La France (ou plutôt les États-Unis) interdit les robots chinois : ce que ça change pour leurs start-up
Les autorités américaines viennent d'ajouter un nouvel obstacle à l'expansion internationale des entreprises robotiques chinoises. La Federal Communications Commission (FCC) a inscrit mardi les « dispositifs robotiques avancés » de fabrication étrangère sur sa Covered List, la liste des équipements jugés à risque pour la sécurité nationale. Concrètement, cette décision bloque l'obtention de l'autorisation nécessaire pour importer et commercialiser aux États-Unis tout nouveau modèle concerné : humanoïdes, quadrupèdes, et un large éventail de machines mobiles connectées. La FCC justifie cette mesure par des inquiétudes liées à la chaîne d'approvisionnement.
Pour les fabricants chinois de robotique, aujourd'hui en pointe sur les humanoïdes et les robots quadrupèdes, cette décision ferme une porte d'entrée majeure vers le marché américain au moment où le secteur cherche justement à passer du prototype à la commercialisation à grande échelle. Elle envoie aussi un signal aux intégrateurs et décideurs industriels occidentaux : l'accès aux plateformes robotiques chinoises les plus avancées pourrait se restreindre durablement, les poussant à diversifier leurs fournisseurs ou à privilégier des alternatives américaines et européennes.

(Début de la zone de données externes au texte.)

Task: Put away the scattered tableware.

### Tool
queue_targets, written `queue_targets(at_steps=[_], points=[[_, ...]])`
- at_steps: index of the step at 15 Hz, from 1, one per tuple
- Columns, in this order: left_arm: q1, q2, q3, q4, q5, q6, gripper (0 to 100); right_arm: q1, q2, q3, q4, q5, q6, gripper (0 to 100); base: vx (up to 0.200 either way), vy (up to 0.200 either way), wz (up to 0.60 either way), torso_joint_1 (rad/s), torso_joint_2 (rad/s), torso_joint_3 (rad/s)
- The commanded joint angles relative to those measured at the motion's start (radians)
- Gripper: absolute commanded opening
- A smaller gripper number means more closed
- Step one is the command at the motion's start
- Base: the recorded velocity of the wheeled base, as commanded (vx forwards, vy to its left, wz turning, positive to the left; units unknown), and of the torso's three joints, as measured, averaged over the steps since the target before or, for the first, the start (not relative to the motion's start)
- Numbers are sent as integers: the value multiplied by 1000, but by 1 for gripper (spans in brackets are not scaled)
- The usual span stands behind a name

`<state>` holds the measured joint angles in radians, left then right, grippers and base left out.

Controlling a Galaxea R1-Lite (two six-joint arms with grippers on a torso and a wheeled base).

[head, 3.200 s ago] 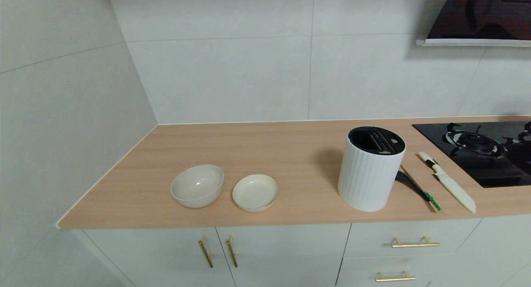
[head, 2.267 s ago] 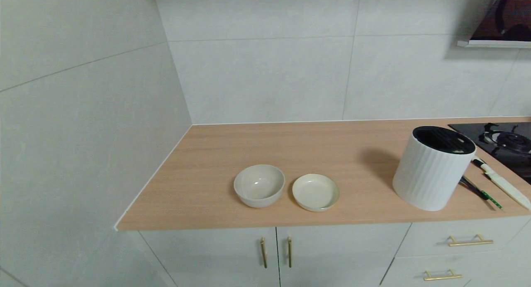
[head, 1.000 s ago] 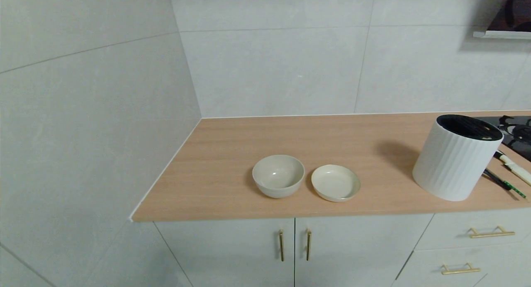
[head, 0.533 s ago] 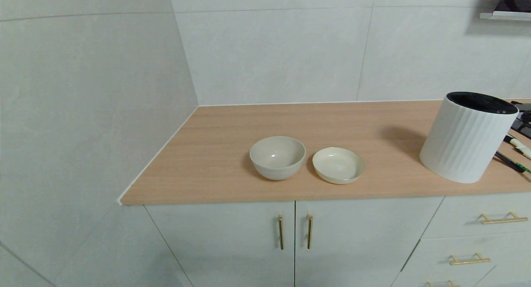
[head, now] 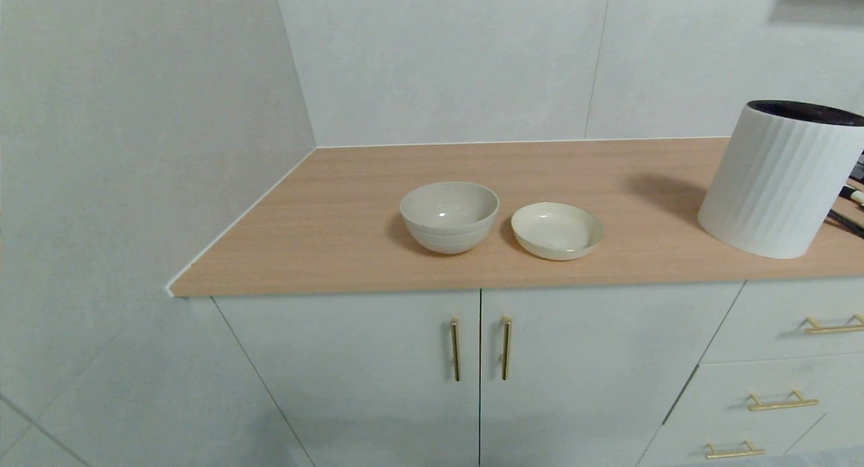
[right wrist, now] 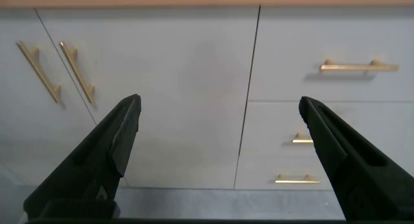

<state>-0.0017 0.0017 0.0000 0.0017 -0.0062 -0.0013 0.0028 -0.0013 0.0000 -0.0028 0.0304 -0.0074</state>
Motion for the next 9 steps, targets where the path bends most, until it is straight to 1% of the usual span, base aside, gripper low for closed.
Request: queue_targets(at_steps=[1, 6, 9], points=[[0, 0, 0, 0, 0, 0, 100, 0, 1, 0, 0, 0, 0, 100, 0, 0, 0, -193, 486, 295], [0, 0, 0, 0, 0, 0, 100, 0, 1, 0, 0, 0, 0, 100, 0, 0, 0, -180, 477, 300], [0, 0, 0, 0, 0, 0, 100, 0, 1, 0, -2, -1, 0, 100, 0, 0, 0, -152, 461, 317]])
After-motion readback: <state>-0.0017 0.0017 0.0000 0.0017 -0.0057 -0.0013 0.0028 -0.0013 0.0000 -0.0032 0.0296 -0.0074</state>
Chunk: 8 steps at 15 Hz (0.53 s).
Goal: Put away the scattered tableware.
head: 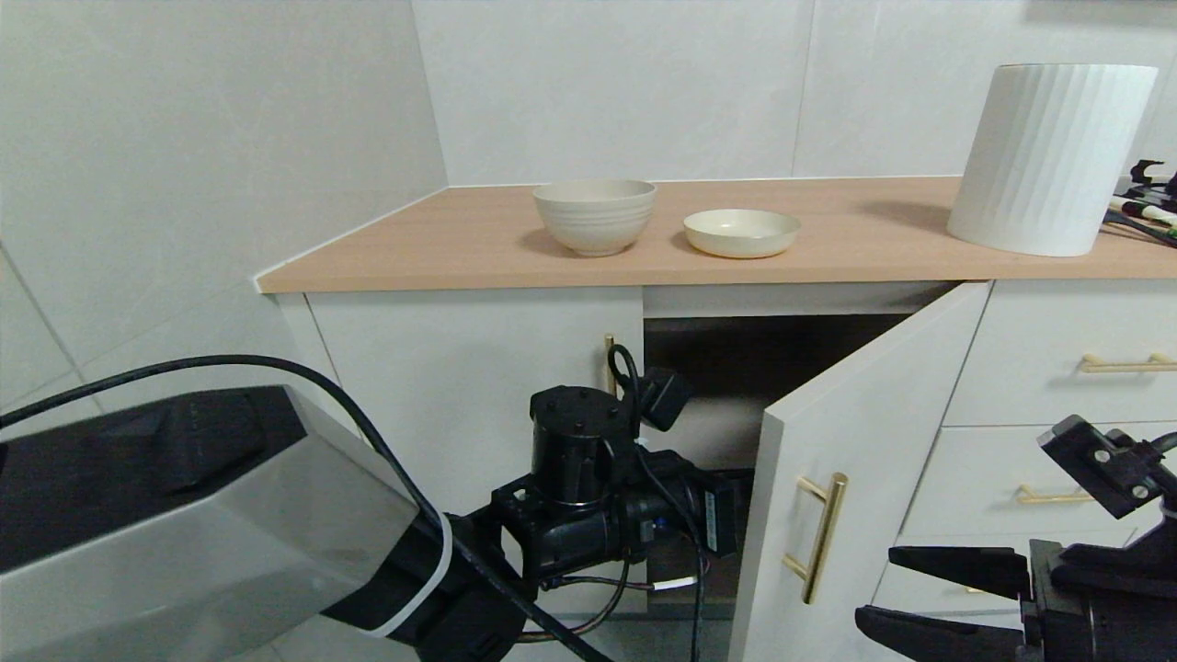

Ce geste s'inscrit dans la continuité d'une Covered List historiquement utilisée contre les équipementiers télécoms chinois comme Huawei ou ZTE, avant d'être désormais étendue à la robotique. Il intervient alors que des entreprises chinoises comme Unitree ou UBTech se sont imposées comme des références mondiales de l'humanoïde à bas coût, concurrençant directement les acteurs américains comme Figure ou Tesla. Reste à savoir si d'autres juridictions occidentales suivront cette logique protectionniste.
Les integrateurs industriels europeens pourraient devoir diversifier leurs fournisseurs de robotique chinoise, ouvrant une opportunite pour des alternatives americaines et europeennes.